Seit alters her hat das Schicksal der „zehn verlorenen Stämme“ des Nordreichs die Phantasie beschäftigt und Spekulationen ausgelöst. Sind die zehn verlorenen Stämme einfach in anderen Völkern aufgegangen, was die wahrscheinlichste, einfachste und unspektakulärste Antwort ist? Konnten sie sich geschlossen in andere Weltgegenden absetzen und können ihre Nachfahren demnach aufgespürt werden? Bis heute finden sich Hobbyforscher und ernsthafte Ethnologen, die in verschiedenen Weltregionen die Nachfahren oder zumindest Spuren der verlorenen Stämme gefunden haben wollen. Die Falaschas in Äthiopien oder Bergstämme in Afghanistan, auch geschlossene Dorfgemeinschaften in Indien und Pakistan werden genannt. Aber auch afrikanische Stämme wie die Ibo in Nigeria behaupten, Nachkommen der verlorenen Stämme Israels zu sein, ebenso wie die Angehörigen der Hata in Japan. Als Beweise gelten mündliche Überlieferungen der Einheimischen und zum Teil verblüffend jüdisch anmutende Religionsbestimmungen wie Speiseverbote, die Einhaltung des Sabbats oder die Beschneidung am achten Tag nach der Geburt.
Mit der Entdeckung Amerikas im späten 15. Jahrhundert und der Begegnung mit den Ureinwohnern („Indianer“), erhielt die Suche nach den verlorenen Stämmen neue Nahrung. Noch die Religionsgruppe der Mormonen behauptet die Abkunft der „Indianer“ von israelitischen Einwanderern.2
Eine eigenwillige und bizarre Theorie entwerfen die Anhänger der Christian-Identity-Bewegung. Demnach sind die weißen Europäer, in ihrer Sprache die weiße Rasse oder auch Arier, die Nachfahren zumindest der zehn verlorenen Stämme.

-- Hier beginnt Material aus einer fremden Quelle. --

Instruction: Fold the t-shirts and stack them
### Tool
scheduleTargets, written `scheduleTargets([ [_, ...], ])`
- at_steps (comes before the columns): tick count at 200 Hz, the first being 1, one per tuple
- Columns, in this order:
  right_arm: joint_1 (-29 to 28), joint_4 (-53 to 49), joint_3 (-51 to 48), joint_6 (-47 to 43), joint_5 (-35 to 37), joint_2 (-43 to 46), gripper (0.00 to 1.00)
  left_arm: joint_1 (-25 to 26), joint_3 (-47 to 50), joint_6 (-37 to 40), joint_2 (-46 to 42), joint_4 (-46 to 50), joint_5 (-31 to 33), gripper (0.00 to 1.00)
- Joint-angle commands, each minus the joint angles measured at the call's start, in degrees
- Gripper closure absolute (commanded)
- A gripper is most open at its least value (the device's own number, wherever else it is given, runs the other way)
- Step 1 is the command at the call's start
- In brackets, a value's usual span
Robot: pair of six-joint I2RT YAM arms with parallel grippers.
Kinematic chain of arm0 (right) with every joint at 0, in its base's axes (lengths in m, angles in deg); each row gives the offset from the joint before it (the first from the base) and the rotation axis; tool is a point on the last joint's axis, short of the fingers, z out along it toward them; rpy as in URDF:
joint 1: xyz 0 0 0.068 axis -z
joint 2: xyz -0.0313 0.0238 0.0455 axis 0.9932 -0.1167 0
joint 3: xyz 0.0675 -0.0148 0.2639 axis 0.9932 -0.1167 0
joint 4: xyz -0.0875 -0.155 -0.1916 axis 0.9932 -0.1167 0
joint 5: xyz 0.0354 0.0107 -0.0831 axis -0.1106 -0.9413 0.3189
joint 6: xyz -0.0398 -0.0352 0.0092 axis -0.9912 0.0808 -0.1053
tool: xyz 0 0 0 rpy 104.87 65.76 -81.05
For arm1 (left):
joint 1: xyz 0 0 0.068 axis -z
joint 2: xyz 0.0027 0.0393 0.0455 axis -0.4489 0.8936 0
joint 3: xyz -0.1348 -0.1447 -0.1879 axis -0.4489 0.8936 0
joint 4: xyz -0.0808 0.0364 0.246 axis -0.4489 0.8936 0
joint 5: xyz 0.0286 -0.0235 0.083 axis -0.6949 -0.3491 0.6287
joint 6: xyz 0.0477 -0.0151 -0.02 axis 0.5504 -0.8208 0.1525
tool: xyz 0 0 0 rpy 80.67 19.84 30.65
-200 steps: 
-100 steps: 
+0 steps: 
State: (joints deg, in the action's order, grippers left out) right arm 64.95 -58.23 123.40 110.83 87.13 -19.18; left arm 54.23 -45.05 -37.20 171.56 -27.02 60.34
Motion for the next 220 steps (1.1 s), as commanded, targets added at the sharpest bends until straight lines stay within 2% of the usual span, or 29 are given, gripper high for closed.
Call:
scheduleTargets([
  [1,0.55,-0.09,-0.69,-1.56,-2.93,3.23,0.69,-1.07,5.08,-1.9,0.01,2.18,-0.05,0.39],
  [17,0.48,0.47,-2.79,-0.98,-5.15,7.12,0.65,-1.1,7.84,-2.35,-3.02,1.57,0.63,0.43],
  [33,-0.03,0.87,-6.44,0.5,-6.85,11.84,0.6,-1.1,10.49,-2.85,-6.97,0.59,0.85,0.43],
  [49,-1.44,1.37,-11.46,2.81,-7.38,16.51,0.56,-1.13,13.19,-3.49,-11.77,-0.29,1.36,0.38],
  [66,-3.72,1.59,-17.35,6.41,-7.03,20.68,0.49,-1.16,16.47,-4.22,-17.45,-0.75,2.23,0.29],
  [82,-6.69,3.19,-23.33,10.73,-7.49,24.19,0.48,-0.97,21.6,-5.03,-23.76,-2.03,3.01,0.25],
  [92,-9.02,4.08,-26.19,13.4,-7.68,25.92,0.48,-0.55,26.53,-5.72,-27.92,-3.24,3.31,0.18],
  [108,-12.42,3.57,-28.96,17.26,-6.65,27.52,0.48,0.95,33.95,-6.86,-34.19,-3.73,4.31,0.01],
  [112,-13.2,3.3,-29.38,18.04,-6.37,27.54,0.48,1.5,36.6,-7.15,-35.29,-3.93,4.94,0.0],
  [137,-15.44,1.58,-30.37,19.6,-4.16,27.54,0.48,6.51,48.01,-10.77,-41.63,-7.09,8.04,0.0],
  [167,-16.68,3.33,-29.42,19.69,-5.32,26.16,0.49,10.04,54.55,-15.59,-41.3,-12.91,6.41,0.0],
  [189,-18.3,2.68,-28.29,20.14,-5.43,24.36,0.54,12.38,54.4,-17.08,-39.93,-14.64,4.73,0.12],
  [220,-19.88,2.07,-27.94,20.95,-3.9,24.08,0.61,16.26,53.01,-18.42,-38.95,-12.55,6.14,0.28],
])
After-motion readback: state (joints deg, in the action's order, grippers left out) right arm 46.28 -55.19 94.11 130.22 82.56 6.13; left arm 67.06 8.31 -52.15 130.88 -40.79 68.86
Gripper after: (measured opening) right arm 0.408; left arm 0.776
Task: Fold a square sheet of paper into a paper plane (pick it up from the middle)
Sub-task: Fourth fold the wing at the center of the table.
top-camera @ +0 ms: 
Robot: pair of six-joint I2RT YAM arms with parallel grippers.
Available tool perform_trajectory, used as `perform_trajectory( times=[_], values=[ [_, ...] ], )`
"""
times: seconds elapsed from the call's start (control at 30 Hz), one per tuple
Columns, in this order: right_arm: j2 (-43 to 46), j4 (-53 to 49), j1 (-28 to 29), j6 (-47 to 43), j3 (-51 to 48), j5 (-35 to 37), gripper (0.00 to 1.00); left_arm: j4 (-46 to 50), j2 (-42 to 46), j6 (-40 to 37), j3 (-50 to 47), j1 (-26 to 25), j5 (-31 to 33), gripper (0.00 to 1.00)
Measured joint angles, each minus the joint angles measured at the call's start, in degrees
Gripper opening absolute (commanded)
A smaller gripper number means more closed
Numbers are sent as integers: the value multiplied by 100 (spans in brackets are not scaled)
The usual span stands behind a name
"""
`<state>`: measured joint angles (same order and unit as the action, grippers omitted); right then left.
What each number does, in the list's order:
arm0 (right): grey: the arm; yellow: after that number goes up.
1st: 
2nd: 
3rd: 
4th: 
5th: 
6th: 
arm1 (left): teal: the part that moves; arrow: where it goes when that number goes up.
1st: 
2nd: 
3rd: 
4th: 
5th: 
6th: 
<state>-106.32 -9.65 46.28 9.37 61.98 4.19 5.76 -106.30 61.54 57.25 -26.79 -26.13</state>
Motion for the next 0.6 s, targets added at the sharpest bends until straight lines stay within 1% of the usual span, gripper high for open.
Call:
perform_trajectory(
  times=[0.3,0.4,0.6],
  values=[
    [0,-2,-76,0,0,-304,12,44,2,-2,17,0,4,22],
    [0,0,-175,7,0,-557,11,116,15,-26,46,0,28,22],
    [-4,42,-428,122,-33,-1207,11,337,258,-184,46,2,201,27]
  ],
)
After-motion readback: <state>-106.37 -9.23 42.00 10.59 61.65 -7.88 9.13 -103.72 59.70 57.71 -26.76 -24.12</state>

Die heute lebenden Juden hätten dagegen überhaupt keine Beziehung zum „auserwählten Volk“ und täuschten die Welt. Die Angehörigen der „weißen Rasse“ sind somit wahre Israeliten und damit auch Träger der in der Bibel versprochenen Verheißungen. Diese skurrile Ansicht könnte als exzentrische
1In der Bibel berichten das 1. und 2. Buch der Könige sowie das 2. Buch der Chronik ausführlich über diese Zeit der Wirren.
2Vgl. Thiede 2001.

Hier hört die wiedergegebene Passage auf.